A guy five or six years older than Darryl sat across the aisle. He wore blue jeans and a blue shirt, and looked foreign. He also looked bored, like he flew to
another country every day. Darryl decided he didn't like him.

He gazed down at his own khaki-grey trousers and cream shirt. He wished he had some jeans like the guy across the aisle. How hot was it going to be in Tahiti? And that other island, Mangarora. No, Mangareva. He'd looked it up in the atlas and it was way south of Tahiti, in among a whole lot of other islands. He hadn't realised there were so many of them.

What was he going to do in Tahiti, anyway? His mum would be visiting schools and talking to her groups, and she'd told him he was welcome to come along. Come along to a lot of girls' schools? Darryl had thought: I wouldn't mind. Out loud, he said ‘Hell, no', and his mother laughed.

The meal on this flight was different from the first one. There was fish, and a crisp bread roll, and cheese. It looked French, somehow. ‘Would you like a glass of wine,
monsieur?
' the air hostess asked him, and he didn't know what to say.

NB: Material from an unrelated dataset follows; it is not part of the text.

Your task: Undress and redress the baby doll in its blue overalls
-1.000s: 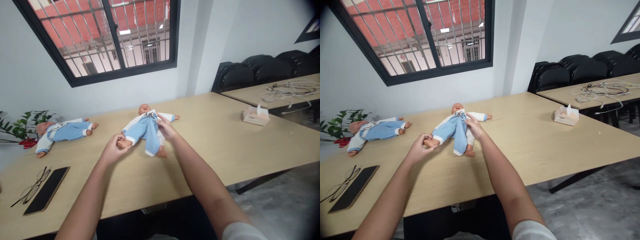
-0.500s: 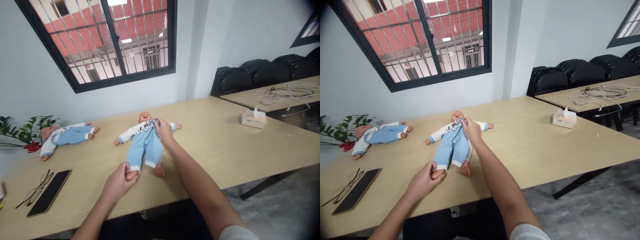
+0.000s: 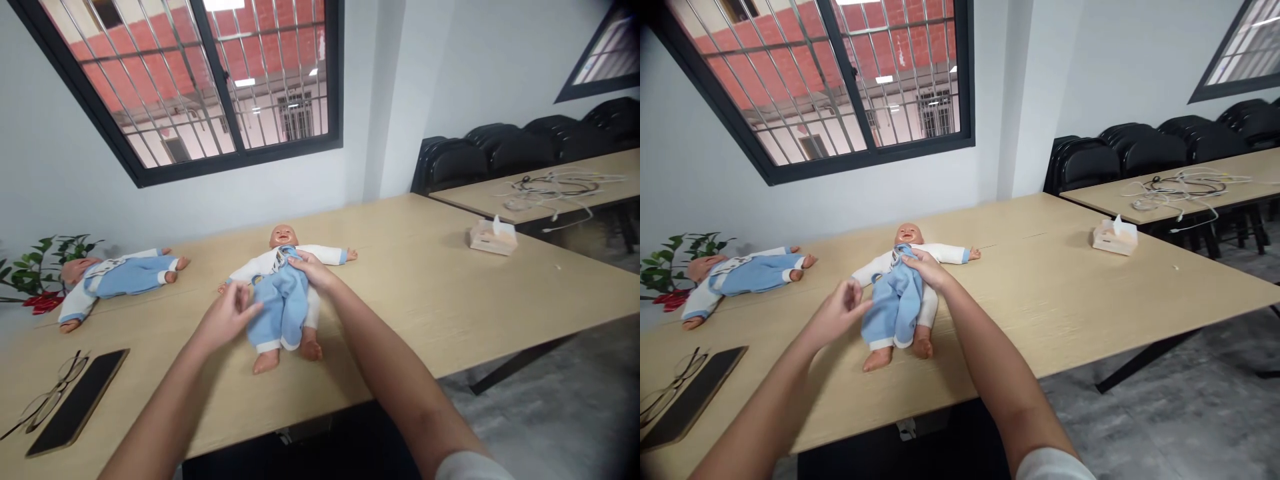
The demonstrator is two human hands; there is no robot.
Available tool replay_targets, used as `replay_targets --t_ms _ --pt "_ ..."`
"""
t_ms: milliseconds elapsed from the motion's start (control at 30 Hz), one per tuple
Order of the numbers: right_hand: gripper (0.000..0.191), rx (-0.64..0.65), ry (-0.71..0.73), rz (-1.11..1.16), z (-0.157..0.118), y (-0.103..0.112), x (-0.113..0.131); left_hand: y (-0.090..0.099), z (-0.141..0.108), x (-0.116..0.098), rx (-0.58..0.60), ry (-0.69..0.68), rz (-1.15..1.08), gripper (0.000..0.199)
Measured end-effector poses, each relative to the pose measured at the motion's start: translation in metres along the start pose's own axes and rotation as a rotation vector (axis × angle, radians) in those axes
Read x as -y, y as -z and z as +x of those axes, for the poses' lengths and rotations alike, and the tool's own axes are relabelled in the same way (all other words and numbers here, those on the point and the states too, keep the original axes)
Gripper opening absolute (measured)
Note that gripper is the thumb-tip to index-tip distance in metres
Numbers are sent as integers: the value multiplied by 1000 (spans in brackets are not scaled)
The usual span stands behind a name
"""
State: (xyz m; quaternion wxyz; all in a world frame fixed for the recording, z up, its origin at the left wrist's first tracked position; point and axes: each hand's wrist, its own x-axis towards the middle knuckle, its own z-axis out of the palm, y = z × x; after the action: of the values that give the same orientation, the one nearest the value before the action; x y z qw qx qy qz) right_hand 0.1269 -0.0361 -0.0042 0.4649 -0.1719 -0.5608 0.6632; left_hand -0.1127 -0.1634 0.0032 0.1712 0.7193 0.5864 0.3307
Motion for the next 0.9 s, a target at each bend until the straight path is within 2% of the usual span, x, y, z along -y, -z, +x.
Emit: replay_targets --t_ms 33,67,100,133,200,300,367,467,567,633,700,800,867,900 --pt "43 13 10 -4 0 -2 0 -6 19 0 -94 -56 -63 62" --pt "44 26 20 -14 0 -4 -1 -14 37 -1 -125 -126 -148 85" --pt "46 40 27 -33 0 -6 -1 -23 53 -2 -100 -184 -232 105" --pt "47 50 31 -62 1 -7 -2 -31 66 -3 -38 -216 -281 115" --pt "48 59 22 -145 2 -6 -2 -43 82 -4 121 -224 -340 108" --pt "49 62 -12 -306 2 1 3 -52 86 4 295 -163 -345 65" --pt "50 117 -49 -404 1 7 10 -52 83 15 260 -123 -389 53" --pt "48 267 -136 -527 -2 11 23 -52 79 30 92 -70 -554 58" --pt "43 390 -225 -619 -5 10 31 -55 77 34 14 -16 -703 65" --pt "41 405 -227 -569 -6 7 29 -57 76 32 -18 -4 -754 68" --pt "43 348 -181 -400 -5 3 22 -57 74 27 -27 -20 -765 69" --pt "47 195 -127 -123 -3 -1 8 -53 68 19 122 -78 -649 75" --pt "46 139 -147 -47 -2 -3 2 -51 66 16 234 -96 -522 74" --pt "45 140 -169 -41 -2 -3 2 -50 65 15 252 -91 -481 69"
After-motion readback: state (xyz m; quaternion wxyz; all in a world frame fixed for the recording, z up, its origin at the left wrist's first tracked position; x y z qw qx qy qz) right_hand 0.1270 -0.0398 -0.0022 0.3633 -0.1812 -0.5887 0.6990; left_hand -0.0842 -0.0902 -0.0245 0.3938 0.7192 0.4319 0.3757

‘Go ahead,' his mother grinned. ‘Try it.' It tasted like cough medicine, he decided after three sips; he wished he'd got a Coke instead.

Then he realised his mother was signalling to the air hostess. ‘I think my son would like a Coke.' He said nothing, but felt grateful.

There was a man sitting between them and the
window, so Darryl couldn't see out. It was just ocean all the way to Tahiti now, anyway, and it was starting to get dark outside. This guy was asleep with his mouth open, too. Planes seemed full of men sleeping and showing their fillings.